8_The Scene Graph

27 minute read

This lesson explains the scene graph structure for representing 3D scenes that contain several objects. We implement fundamental components for the CG framework to render various 3D objects, the scene itself, and a camera to view it all.

The Scene Graph Framework

Now that we have enough core components in our graphics framework, we can begin building 3D scenes. The primary structure of our framework is the scene graph which is a tree-like data structure that connects all objects in a hierarchical graph. Each object is a node in the graph and has its own place in the hierarchy. The top node from which all other nodes extend is called the root node. A node that extends from another node is called a child node and the node from which it extends is called its parent node.

As an example, consider modelling the planets of our solar system revolving around the Sun. The scene graph might look something like this:

Objects in a scene graph are arranged relative to other objects and the scene itself.

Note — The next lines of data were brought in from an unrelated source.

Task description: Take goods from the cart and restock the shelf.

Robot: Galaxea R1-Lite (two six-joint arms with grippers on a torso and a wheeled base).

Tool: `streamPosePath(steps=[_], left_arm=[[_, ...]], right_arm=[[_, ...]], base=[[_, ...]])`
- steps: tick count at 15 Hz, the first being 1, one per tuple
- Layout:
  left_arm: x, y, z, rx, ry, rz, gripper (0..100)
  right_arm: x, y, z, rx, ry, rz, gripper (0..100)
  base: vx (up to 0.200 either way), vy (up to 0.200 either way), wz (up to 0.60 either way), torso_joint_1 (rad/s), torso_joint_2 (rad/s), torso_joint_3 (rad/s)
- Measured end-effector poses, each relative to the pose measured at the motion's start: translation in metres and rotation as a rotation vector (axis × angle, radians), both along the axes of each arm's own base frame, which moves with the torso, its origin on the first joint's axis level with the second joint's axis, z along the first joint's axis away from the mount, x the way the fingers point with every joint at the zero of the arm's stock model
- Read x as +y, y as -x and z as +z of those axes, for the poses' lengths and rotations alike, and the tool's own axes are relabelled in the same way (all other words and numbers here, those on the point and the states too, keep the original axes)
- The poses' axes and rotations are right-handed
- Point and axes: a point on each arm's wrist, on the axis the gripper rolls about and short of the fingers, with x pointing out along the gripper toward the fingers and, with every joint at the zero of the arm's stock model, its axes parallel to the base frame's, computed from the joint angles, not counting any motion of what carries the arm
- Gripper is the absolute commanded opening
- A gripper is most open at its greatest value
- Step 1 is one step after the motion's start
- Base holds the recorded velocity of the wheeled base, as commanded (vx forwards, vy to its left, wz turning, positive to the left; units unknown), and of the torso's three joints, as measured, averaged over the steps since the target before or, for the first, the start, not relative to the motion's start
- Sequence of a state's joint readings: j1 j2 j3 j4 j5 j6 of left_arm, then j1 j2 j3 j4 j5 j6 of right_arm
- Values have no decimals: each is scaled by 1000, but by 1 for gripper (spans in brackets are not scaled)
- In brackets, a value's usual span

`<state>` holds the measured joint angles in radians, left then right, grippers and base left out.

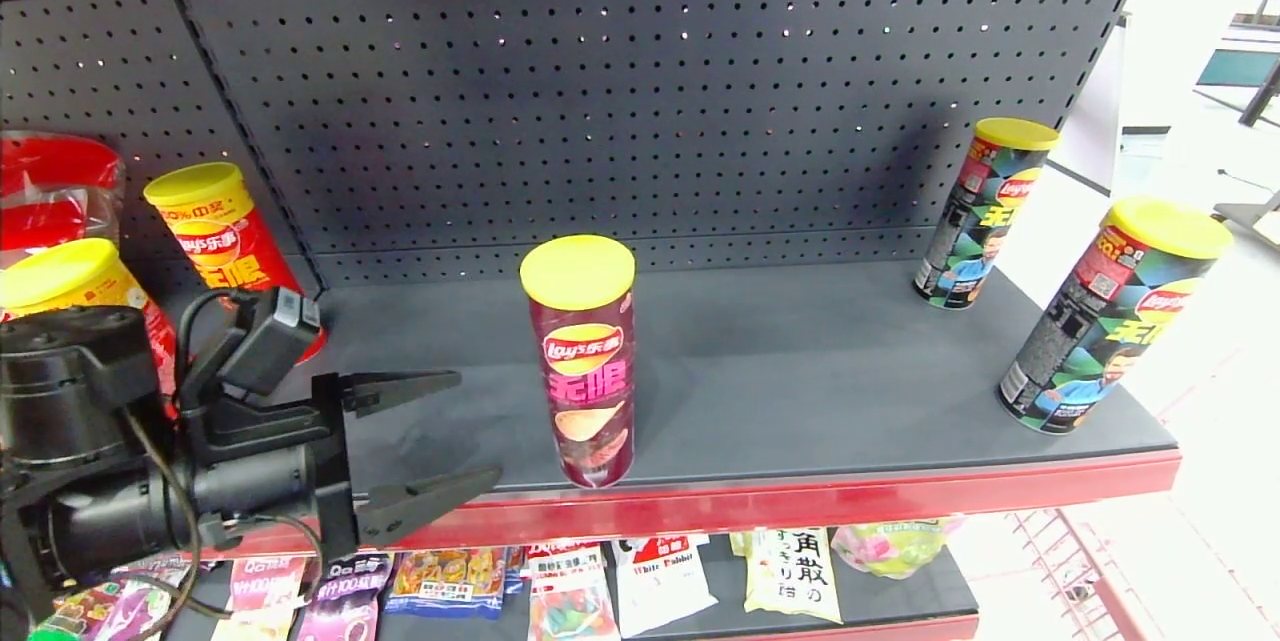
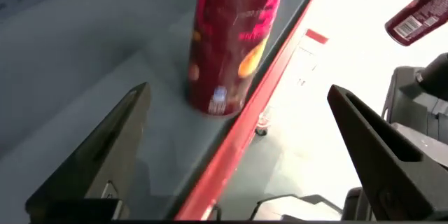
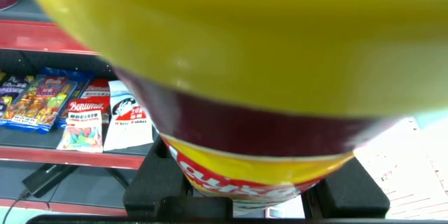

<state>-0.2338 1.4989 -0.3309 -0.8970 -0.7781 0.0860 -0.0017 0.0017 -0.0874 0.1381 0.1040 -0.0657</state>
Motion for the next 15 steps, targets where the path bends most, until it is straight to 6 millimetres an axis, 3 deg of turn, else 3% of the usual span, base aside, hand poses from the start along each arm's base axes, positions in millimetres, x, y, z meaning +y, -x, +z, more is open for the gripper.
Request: streamPosePath(steps=[7,15], left_arm=[[28,78,13,-85,51,340,100],[46,129,10,-28,-4,676,100]], right_arm=[[0,0,0,0,-1,0,0],[0,2,7,-15,0,-3,0]], base=[[0,0,0,0,0,0],[0,0,0,0,0,0]])
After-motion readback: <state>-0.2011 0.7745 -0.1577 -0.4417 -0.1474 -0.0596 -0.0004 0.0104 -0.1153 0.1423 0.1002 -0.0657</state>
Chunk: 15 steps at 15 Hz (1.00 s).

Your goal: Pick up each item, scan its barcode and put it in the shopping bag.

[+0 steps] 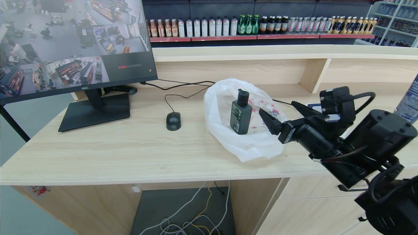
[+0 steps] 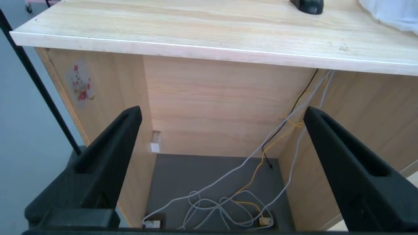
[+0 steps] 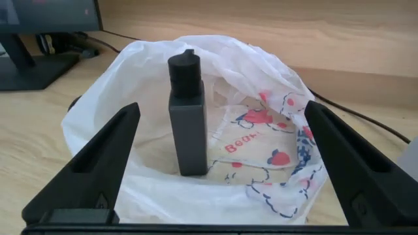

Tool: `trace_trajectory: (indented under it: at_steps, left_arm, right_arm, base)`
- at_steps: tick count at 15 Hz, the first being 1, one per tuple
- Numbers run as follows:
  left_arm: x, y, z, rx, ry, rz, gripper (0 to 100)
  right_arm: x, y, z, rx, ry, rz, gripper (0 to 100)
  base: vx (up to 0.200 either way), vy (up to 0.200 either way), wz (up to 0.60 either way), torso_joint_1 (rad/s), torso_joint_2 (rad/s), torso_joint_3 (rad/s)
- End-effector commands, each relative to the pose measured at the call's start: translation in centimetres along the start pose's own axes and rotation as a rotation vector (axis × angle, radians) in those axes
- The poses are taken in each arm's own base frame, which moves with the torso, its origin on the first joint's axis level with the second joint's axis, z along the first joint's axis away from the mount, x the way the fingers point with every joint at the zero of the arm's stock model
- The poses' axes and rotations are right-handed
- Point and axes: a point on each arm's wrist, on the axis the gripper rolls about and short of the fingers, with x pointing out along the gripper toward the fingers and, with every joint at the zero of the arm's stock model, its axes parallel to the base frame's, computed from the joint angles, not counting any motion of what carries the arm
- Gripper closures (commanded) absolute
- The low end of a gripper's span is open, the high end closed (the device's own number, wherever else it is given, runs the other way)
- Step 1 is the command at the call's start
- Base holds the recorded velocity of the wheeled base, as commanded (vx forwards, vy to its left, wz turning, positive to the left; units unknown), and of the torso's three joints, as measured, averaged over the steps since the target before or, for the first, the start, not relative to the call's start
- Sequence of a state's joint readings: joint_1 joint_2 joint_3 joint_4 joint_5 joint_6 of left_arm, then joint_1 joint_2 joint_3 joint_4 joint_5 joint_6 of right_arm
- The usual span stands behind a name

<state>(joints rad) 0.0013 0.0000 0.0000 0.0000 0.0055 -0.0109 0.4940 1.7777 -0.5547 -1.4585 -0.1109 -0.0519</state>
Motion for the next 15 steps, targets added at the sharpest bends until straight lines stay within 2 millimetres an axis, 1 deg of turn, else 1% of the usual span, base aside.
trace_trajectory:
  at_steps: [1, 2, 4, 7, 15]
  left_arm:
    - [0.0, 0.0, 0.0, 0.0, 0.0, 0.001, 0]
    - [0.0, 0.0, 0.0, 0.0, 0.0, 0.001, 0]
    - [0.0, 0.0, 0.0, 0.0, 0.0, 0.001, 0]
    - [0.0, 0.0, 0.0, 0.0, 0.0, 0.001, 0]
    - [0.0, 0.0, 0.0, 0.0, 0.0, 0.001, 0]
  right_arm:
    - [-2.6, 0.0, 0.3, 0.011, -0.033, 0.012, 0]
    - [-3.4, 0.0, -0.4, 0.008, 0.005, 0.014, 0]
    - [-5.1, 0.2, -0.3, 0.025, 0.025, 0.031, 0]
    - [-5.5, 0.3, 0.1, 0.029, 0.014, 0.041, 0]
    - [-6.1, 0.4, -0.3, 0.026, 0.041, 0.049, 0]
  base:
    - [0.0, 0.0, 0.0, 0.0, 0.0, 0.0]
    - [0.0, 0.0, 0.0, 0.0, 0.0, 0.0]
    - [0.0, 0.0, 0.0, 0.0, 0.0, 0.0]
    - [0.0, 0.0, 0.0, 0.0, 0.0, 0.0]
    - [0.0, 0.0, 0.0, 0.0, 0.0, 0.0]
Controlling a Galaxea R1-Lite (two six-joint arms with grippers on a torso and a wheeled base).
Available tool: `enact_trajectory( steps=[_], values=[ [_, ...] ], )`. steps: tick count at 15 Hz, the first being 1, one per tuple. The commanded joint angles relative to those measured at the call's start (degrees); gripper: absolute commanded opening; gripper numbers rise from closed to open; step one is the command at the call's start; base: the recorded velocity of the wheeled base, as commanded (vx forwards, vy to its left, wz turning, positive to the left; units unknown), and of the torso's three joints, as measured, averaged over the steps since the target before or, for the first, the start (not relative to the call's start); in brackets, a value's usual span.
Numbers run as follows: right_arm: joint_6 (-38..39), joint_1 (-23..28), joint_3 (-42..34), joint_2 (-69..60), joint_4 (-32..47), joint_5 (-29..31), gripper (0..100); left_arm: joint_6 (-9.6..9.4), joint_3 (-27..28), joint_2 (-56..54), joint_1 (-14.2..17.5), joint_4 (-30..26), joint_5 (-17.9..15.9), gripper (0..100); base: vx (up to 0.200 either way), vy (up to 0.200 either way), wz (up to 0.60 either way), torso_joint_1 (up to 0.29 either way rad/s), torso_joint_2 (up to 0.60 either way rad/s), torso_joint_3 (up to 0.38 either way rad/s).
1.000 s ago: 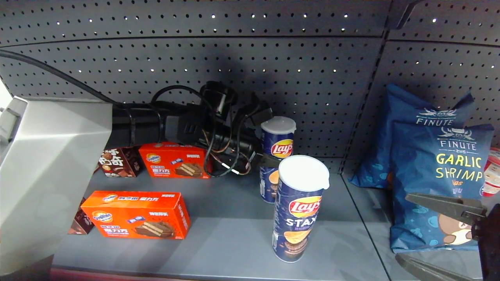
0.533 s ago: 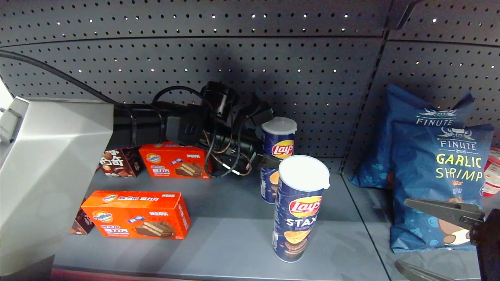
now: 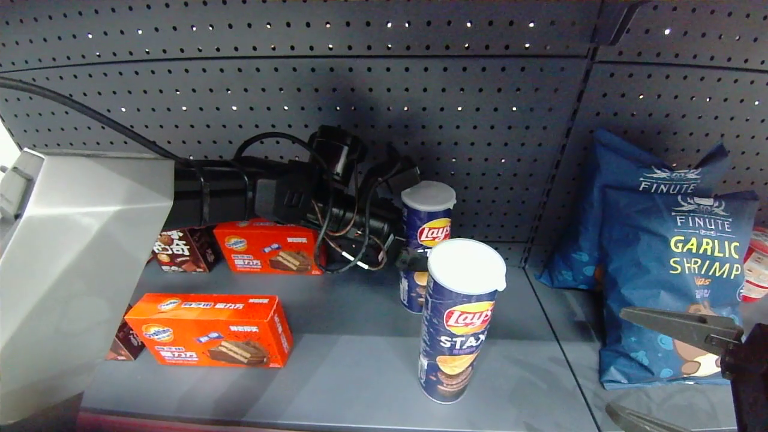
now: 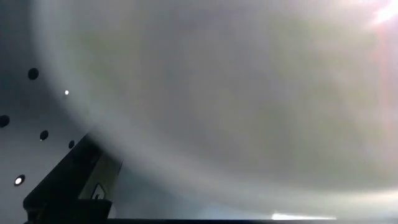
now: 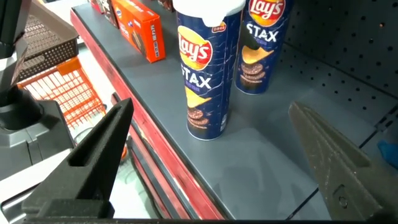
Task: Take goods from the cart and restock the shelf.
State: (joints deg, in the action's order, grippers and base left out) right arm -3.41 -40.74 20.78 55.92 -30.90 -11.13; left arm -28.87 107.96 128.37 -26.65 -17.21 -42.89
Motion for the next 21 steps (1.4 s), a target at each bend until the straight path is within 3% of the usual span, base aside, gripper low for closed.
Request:
enact_trajectory(
  steps=[1,4,7,10,15,18,21],
  values=[
    [0.0,0.0,-0.4,0.0,0.0,0.0,100,-0.05,-0.2,-0.6,0.0,0.0,0.0,100,0.000,0.000,0.00,0.000,0.00,0.000],
    [0.0,0.0,-0.9,0.1,0.0,0.0,100,-0.05,-2.2,-3.4,0.5,0.0,0.0,100,0.000,0.000,0.00,0.000,0.00,0.000],
    [0.0,0.0,-2.0,0.6,0.1,-0.6,100,-0.49,-9.5,-9.8,2.4,0.3,0.0,100,0.000,0.000,0.00,0.000,0.00,0.000],
    [0.3,0.0,-4.5,0.6,0.1,-0.9,100,-0.31,-13.2,-12.8,3.3,3.9,0.0,100,0.000,0.000,0.00,0.000,0.00,0.000],
    [1.5,0.8,-6.0,3.7,0.2,-0.4,100,-0.49,-25.7,-25.1,7.3,4.6,0.0,100,0.000,0.000,0.00,0.000,0.00,0.000],
    [1.5,2.2,0.8,8.8,2.9,4.5,100,-0.14,-35.9,-35.7,9.7,4.6,0.3,100,0.000,0.000,0.00,0.000,0.00,0.000],
    [2.3,3.4,7.3,11.8,6.9,8.5,100,-0.22,-42.6,-42.8,9.6,4.6,7.2,100,0.000,0.000,0.00,0.000,0.00,0.000]
  ],
)
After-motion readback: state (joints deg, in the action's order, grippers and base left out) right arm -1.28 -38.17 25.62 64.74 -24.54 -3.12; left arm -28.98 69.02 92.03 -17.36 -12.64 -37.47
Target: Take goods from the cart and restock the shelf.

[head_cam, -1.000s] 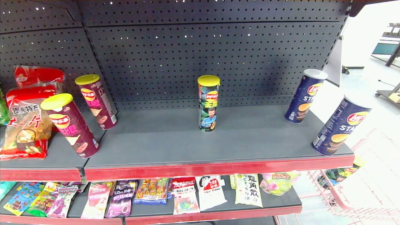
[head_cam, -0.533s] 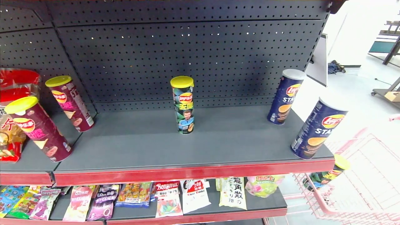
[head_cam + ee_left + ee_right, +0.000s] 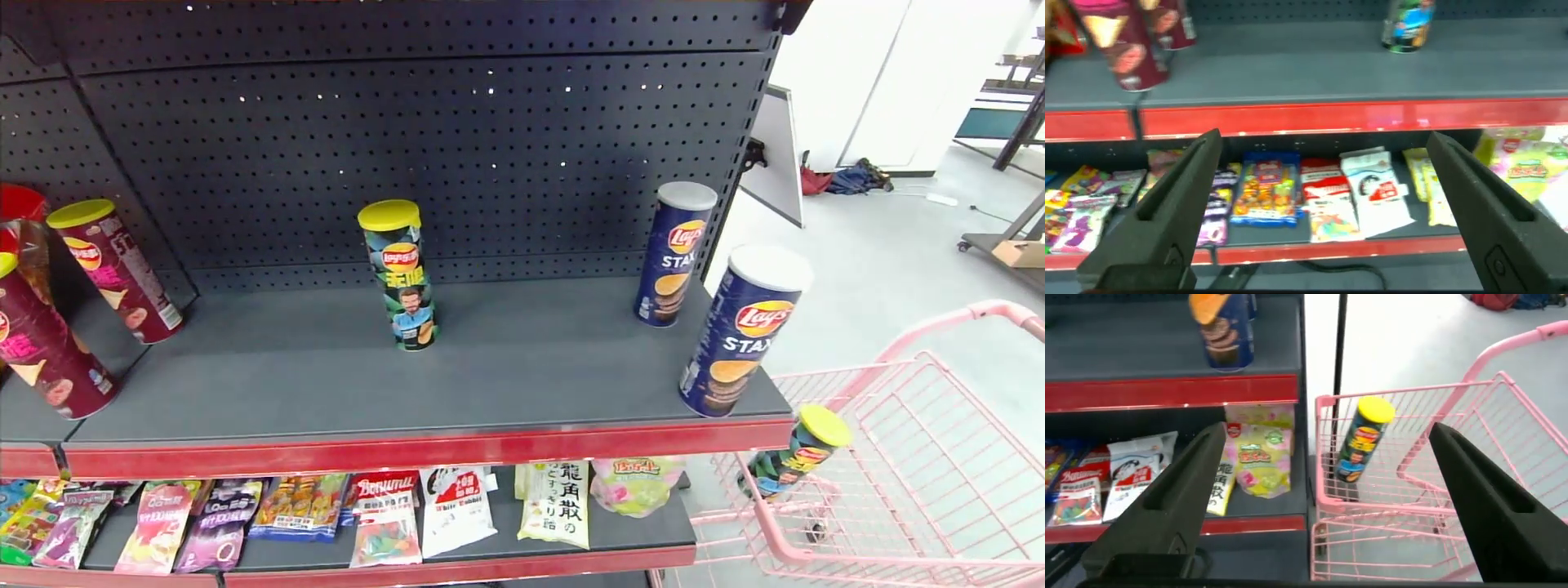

The scene itself is the root node and the Sun is its direct child. All the planets then are children of the Sun node since they revolve around the Sun. We can further add celestial bodies to their respective positions in the scene graph. For example, moons would be children of the planets around which they revolve. In a scene graph, the ancestor nodes of a given node include every parent node along the path that connects that node to the root node. Likewise, the descendants of a node are all the child nodes that extend from it. In this example, the ancestors of the Moon are the Earth, Sun, and Scene nodes. Meanwhile the descendants of the Sun include all of the planet nodes and moon nodes.

As mentioned in the lesson on Local Transformations, the global transformation of an object is calculated by accumulating all the individual scaling, rotation, and translation transformations applied to the object. These transformations are composed into a single model matrix for the object. In a scene graph, we only need to store the model matrix of a node relative to its parent node. Then, we can calculate the global transformation of the object as the product of its own model matrix with the model matrices of all its ancestors. For example, the Moon’s model matrix would represent transformations relative to the Earth while the Earth’s model matrix would represent transformations relative to the Sun. We then calculate the world transform of the Moon by recursively combining the model matrices of the Moon, Earth, and Sun. How convenient!

We can also group together nodes in a scene graph when we want to collectively transform them. For example, a basic table might be a long, flat box for the surface and four tall, narrow boxes for the legs. Then we can arrange these five boxes relative to each other as children of a “table” group node. Any transformations applied to the group node will then apply to the table as a whole.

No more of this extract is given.